From 1995 to 1999, Dr Heine Suñer held a postdoctoral position in the laboratory of Dr. Santiago Rodríguez de Cordoba in Madrid (Spain), at the Centro de Investigaciones Biológicas (CIB), a research center within the Spanish National Research Council (CSIC). In Madrid, his research continued to be focused on the genetics and genomics of recombination, and now, on how it is implicated in human disease.
In 1999 Dr. Heine Suñer returned to his home island, Mallorca (Spain) to set up the Molecular Genetics Clinical Diagnostic Laboratory within the Genetics Department of the Hospital Son Dureta (currently Hospital Universitari Son Espases, HUSE). The Genetics Department of Hospital Son Espases is the only one offering clinical genetic services within the public health system of the Balearic Islands (IB-Salut) and services a population of 1.100.000. Also in 1999, he received his first competitive research grant as a Principal Investigator (PI), from the Spanish Ministry of Health to study the molecular basis of the 22q11DS. And since then has been continuously funded and maintained an active research interest in genomics of health in general, and the 22q11DS syndrome, congenital heart defects and Fragile-X syndrome in particular. Currently, research projects entail and prioritize the use of new technologies for the study of these diseases (SNP-arrays, NGS and digital PCR).

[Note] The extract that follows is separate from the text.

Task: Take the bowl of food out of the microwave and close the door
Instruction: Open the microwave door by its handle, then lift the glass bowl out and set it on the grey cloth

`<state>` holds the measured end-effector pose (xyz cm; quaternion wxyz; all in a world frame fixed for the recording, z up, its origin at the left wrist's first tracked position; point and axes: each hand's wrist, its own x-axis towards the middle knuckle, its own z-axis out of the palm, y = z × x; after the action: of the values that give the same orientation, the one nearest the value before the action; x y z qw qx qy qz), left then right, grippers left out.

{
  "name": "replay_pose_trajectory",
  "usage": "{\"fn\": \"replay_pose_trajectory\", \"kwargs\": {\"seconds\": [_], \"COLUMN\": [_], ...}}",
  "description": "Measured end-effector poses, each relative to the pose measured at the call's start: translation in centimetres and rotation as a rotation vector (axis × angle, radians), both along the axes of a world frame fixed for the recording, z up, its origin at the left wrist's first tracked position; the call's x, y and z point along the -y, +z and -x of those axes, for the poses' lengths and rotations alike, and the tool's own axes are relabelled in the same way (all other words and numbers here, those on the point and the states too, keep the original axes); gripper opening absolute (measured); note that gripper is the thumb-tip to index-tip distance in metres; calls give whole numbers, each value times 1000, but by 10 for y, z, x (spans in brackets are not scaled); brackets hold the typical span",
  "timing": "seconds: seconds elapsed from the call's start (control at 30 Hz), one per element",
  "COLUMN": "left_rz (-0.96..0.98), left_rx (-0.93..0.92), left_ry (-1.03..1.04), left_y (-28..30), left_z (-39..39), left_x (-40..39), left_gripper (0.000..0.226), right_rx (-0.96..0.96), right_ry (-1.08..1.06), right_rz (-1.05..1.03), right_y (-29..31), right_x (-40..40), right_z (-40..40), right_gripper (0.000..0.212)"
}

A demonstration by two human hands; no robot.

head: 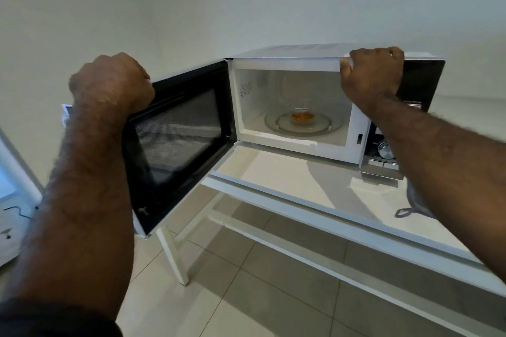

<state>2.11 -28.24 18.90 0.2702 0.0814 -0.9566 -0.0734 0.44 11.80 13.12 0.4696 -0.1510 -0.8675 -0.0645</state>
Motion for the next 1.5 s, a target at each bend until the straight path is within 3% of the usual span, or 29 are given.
{"fn": "replay_pose_trajectory", "kwargs": {"seconds": [0.2,0.37,0.47,0.57,0.7,0.77,0.9,0.97,1.03,1.13,1.23,1.33,1.5], "left_rz": [-71,1,-84,-251,-595,-803,-1308,-1505,-1643,-1729,-1827,-1793,-1749], "left_rx": [-220,-810,-929,-789,-455,-245,112,229,351,465,414,398,442], "left_ry": [50,-422,-613,-791,-849,-814,-672,-605,-612,-696,-652,-671,-757], "left_y": [-20,-49,-72,-101,-140,-154,-165,-164,-162,-165,-168,-171,-181], "left_z": [16,44,64,87,136,165,215,234,248,264,278,290,288], "left_x": [-8,-25,-57,-99,-162,-189,-236,-255,-271,-287,-300,-311,-324], "left_gripper": [33,31,27,34,36,41,66,74,78,88,93,97,91], "right_rx": [-49,-319,-436,-345,-110,-120,-220,-276,-342,-438,-427,-354,-325], "right_ry": [31,255,388,503,518,465,406,481,510,538,581,452,425], "right_rz": [-31,-38,-86,-22,282,588,1396,1657,1804,1907,1868,1770,1748], "right_y": [-5,-21,-40,-68,-99,-102,-99,-100,-104,-109,-116,-122,-127], "right_x": [-4,9,24,36,42,38,25,17,8,-2,-7,-4,-3], "right_z": [6,15,20,30,60,82,125,145,161,179,202,215,229], "right_gripper": [38,35,27,18,19,23,37,55,58,52,63,66,55]}}
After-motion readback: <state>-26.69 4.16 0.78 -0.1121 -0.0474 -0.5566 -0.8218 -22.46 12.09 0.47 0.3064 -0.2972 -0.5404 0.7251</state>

In 2012 he was co-founder of the spin-off genetic diagnostic and research and development company, Genosalut, of which he is scientific director and consultant. The facilities of the company are within one of the main private hospitals in Palma, Clinica Rotger, where it performs also as its Genetics Department. The company aims to apply next generation technologies to develop a personalized medicine approach for common and rare diseases. In this context, it has developed diagnostic strategies for the genetics of obesity, fitness and sport, as well as applying exome analysis to finding the genetic causes of congenital heart diseases, cancer, epilepsy and rare diseases.
Currently he divides his time between his clinical diagnostic work as laboratory manager of the Molecular Genetics Diagnostics Laboratory of HUSE, his research activities and Genosalut. He is PI of the Genomics of Health Research Group that is englobed within the newly formed Institute for Research in Health of the Balearic Islands (IDISPA). The main interests within the research group are molecular mechanisms leading to mutation in the human genome and the genetic basis of congenital heart defects (CDH), 22q11DS and Fragile X Syndrome (FXS). To date he has (co) authored more than 50 research papers.

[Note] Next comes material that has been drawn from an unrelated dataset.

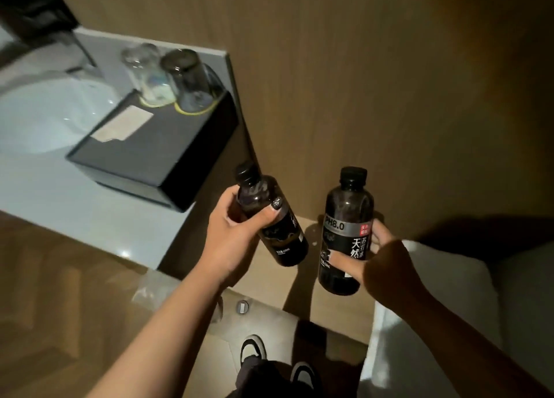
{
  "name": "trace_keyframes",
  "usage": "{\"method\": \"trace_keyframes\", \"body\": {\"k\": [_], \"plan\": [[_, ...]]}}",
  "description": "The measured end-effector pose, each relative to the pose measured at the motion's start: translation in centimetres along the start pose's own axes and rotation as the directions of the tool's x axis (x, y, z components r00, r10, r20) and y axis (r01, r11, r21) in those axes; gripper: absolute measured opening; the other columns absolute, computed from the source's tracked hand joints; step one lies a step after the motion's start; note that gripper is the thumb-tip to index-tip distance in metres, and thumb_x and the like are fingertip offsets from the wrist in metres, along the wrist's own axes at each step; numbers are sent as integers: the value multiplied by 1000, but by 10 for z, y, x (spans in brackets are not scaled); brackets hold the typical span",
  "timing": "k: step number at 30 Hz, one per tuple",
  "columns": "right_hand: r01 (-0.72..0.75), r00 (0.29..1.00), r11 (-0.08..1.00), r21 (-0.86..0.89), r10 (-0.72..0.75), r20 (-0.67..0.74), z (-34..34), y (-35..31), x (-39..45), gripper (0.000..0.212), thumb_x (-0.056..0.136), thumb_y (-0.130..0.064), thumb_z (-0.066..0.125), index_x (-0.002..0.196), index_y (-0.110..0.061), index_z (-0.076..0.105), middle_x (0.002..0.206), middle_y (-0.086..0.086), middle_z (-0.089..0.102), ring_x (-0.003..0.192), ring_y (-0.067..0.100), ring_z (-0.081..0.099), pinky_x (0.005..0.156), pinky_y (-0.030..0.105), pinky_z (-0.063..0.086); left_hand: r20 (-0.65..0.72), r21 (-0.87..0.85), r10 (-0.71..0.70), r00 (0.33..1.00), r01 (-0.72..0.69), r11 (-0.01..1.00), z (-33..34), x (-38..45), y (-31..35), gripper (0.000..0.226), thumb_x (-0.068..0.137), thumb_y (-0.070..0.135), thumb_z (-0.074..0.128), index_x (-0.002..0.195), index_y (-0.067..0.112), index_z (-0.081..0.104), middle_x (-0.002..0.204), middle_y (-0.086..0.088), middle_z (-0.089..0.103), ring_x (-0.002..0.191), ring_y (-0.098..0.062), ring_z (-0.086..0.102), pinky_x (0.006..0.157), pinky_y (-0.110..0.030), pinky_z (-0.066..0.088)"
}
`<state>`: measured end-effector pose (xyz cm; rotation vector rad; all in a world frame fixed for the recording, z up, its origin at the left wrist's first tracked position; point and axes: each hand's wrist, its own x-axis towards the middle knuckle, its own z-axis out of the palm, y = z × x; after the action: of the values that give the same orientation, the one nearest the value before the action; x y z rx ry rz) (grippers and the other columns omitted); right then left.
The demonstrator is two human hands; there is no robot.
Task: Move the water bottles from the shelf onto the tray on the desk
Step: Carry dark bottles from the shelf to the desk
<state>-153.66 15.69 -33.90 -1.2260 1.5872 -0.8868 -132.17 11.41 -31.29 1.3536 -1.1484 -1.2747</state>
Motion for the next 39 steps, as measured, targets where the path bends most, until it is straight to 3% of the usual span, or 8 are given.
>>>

Dr. Heine Suñer has led active collaborations with most of the human genetic research groups in Spain, and internationally with many groups. Recently he was organizer of and Program Chair for the 9th Biennial International 22q11.2DS meeting in 2014 and is founding member and meeting secretary of the 22q11.2 Society. In addition, his group participates in the The International Consortium on Brain and Behavior in 22q11.2 Deletion Syndrome, which is a consortium of 22 countries for study schizophrenia and 22q11.2 funded by the NIMH.